The problem:
If you see a picture in the data below, omit it and copy the rest exactly.

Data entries

----------------

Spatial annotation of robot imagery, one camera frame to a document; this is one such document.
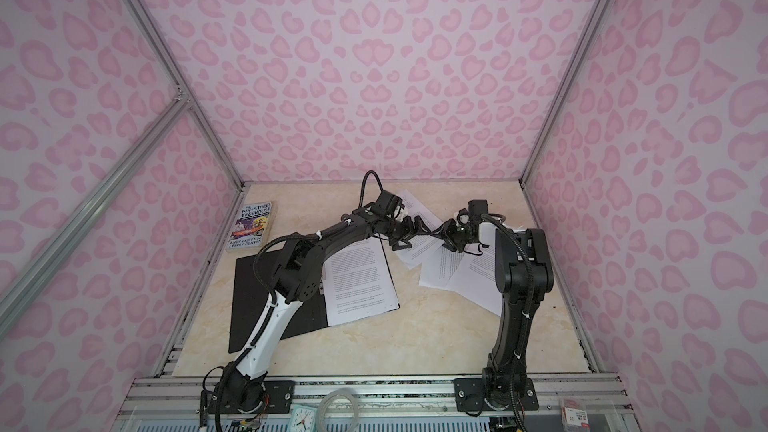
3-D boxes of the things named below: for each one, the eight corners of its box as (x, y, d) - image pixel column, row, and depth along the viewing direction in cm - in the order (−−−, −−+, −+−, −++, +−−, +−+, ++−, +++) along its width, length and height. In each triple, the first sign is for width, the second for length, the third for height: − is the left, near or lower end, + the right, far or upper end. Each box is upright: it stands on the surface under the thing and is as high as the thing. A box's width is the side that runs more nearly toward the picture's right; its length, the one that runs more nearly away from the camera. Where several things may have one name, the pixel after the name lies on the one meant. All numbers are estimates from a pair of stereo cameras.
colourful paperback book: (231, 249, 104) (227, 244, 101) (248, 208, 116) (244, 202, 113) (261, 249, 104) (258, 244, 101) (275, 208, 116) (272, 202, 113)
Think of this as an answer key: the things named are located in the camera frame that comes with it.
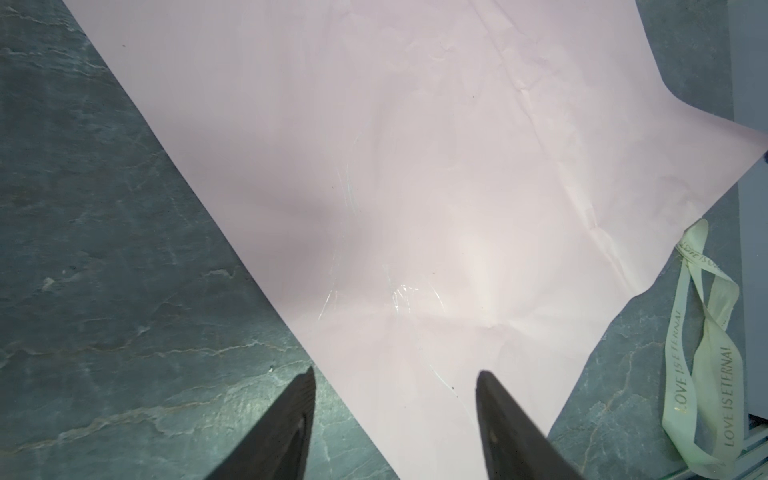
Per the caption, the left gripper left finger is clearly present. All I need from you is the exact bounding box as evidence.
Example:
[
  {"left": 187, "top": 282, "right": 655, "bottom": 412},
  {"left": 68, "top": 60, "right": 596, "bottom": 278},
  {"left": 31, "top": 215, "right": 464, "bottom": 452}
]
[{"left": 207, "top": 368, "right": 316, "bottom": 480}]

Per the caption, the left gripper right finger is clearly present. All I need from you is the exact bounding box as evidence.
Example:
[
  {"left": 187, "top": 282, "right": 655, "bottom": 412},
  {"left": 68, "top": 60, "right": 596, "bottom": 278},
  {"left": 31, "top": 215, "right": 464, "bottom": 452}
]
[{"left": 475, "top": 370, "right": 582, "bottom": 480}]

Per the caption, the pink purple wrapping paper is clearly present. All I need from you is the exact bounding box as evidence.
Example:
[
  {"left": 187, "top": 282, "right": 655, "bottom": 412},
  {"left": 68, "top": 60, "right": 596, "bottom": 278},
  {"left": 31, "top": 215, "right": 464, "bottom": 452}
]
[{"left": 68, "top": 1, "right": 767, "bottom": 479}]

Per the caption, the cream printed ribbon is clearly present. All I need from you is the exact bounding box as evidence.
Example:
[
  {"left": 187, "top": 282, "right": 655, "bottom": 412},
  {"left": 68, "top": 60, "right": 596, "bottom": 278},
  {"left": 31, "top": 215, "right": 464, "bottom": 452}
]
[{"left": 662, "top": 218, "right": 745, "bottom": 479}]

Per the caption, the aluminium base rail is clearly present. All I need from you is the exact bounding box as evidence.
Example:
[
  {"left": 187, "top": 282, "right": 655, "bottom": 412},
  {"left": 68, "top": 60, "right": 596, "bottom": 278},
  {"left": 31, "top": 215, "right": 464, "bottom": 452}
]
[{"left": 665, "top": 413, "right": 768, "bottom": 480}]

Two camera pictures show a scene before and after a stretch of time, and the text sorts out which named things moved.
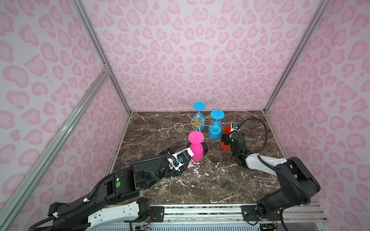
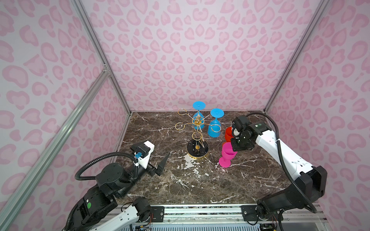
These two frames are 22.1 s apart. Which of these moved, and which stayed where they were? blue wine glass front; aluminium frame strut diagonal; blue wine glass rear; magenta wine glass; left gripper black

----------------

Exercise response:
Spatial annotation of robot imagery, one camera frame to a document; this is one such document.
3-D boxes of the things named below: for each one, the eight corners of its box as (x, y, d) - image pixel column, row, and depth along the viewing direction in cm - in the order (−−−, −−+, −+−, −++, +−−, +−+, ++−, +++) along its width, length and height. In each triple, the first sign is for width, the second for length, the third for height: − is the left, near or lower end, + the right, far or upper end. Each box is upright: it stands on the surface under the thing and is as high as the thing. A box's width is the side that runs more nearly toward the picture's right; its length, the one that runs more nearly away from the camera. Where several things may have one name, the pixel after the name lies on the one meant. All numbers are estimates from a pair of stereo cameras.
colourful paperback book: (231, 249, 104) (227, 244, 101) (248, 208, 116) (244, 202, 113) (261, 249, 104) (258, 244, 101) (275, 208, 116) (272, 202, 113)
Think of this as an answer key: the things named are located in the camera frame that comes with it.
Per the caption, the left gripper left finger is clearly present. All I need from you is the exact bounding box as evidence.
Example:
[
  {"left": 187, "top": 282, "right": 655, "bottom": 412},
  {"left": 68, "top": 60, "right": 596, "bottom": 278},
  {"left": 31, "top": 215, "right": 464, "bottom": 452}
]
[{"left": 207, "top": 368, "right": 316, "bottom": 480}]

Per the caption, the left gripper right finger is clearly present. All I need from you is the exact bounding box as evidence.
Example:
[
  {"left": 187, "top": 282, "right": 655, "bottom": 412},
  {"left": 68, "top": 60, "right": 596, "bottom": 278},
  {"left": 31, "top": 215, "right": 464, "bottom": 452}
]
[{"left": 475, "top": 370, "right": 582, "bottom": 480}]

Per the caption, the pink purple wrapping paper is clearly present. All I need from you is the exact bounding box as evidence.
Example:
[
  {"left": 187, "top": 282, "right": 655, "bottom": 412},
  {"left": 68, "top": 60, "right": 596, "bottom": 278},
  {"left": 31, "top": 215, "right": 464, "bottom": 452}
]
[{"left": 68, "top": 1, "right": 767, "bottom": 479}]

Per the caption, the cream printed ribbon is clearly present. All I need from you is the exact bounding box as evidence.
Example:
[
  {"left": 187, "top": 282, "right": 655, "bottom": 412},
  {"left": 68, "top": 60, "right": 596, "bottom": 278},
  {"left": 31, "top": 215, "right": 464, "bottom": 452}
]
[{"left": 662, "top": 218, "right": 745, "bottom": 479}]

Per the caption, the aluminium base rail is clearly present. All I need from you is the exact bounding box as evidence.
Example:
[
  {"left": 187, "top": 282, "right": 655, "bottom": 412},
  {"left": 68, "top": 60, "right": 596, "bottom": 278},
  {"left": 31, "top": 215, "right": 464, "bottom": 452}
]
[{"left": 665, "top": 413, "right": 768, "bottom": 480}]

Two camera pictures show a scene before and after a stretch of time, and the text sorts out which named things moved.
These two frames are 22.1 s apart. Which of these moved, and which stayed where they were? blue wine glass front; aluminium frame strut diagonal; blue wine glass rear; magenta wine glass; left gripper black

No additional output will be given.